About this exercise:
Among the records below, determine how many lines have the word "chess" in them; output only the number.
---------- Data to use
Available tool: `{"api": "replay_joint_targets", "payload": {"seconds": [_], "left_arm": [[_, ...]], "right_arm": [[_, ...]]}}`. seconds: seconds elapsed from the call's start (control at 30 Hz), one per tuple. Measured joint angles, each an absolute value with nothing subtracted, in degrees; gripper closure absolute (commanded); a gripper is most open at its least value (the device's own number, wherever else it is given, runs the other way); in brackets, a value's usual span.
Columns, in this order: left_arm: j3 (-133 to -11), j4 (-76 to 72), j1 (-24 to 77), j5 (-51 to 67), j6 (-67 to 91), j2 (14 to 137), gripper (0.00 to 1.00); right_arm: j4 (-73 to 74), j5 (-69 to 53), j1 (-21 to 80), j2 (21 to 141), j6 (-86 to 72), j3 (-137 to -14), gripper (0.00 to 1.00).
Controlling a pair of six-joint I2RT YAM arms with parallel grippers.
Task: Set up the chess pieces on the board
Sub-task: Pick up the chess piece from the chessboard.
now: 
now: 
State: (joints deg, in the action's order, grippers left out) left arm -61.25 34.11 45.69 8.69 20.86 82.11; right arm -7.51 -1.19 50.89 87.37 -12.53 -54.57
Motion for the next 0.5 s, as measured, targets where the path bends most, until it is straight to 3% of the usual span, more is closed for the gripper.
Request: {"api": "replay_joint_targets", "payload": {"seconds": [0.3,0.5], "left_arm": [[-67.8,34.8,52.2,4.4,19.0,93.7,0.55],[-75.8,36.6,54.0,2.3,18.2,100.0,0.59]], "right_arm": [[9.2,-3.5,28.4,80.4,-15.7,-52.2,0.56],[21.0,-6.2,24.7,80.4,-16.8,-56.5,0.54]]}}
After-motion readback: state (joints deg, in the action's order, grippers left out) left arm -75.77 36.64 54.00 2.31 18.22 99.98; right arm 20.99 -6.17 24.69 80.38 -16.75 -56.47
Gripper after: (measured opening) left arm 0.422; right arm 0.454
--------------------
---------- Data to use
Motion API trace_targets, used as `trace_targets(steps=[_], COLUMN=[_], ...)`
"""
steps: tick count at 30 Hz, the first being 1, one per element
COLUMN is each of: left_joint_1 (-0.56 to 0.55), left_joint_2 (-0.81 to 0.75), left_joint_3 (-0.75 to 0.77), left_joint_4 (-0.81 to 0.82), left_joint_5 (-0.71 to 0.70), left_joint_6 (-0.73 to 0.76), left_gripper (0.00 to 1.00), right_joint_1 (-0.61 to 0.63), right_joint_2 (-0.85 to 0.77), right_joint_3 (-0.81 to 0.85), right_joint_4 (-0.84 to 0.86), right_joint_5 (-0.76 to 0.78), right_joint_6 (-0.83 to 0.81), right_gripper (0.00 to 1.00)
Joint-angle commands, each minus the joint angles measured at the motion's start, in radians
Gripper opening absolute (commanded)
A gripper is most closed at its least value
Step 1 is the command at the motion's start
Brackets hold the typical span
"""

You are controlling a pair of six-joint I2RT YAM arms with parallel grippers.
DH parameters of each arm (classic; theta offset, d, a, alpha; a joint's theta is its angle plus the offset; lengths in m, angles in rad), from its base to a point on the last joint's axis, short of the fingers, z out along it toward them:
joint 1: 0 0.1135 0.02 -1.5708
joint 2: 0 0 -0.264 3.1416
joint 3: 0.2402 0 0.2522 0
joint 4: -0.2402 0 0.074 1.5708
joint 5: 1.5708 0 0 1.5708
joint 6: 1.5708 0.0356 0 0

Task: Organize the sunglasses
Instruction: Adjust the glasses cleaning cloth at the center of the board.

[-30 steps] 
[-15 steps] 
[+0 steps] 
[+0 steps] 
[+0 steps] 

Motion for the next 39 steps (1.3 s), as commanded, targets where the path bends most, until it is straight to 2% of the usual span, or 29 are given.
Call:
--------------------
Reply to the exercise:
2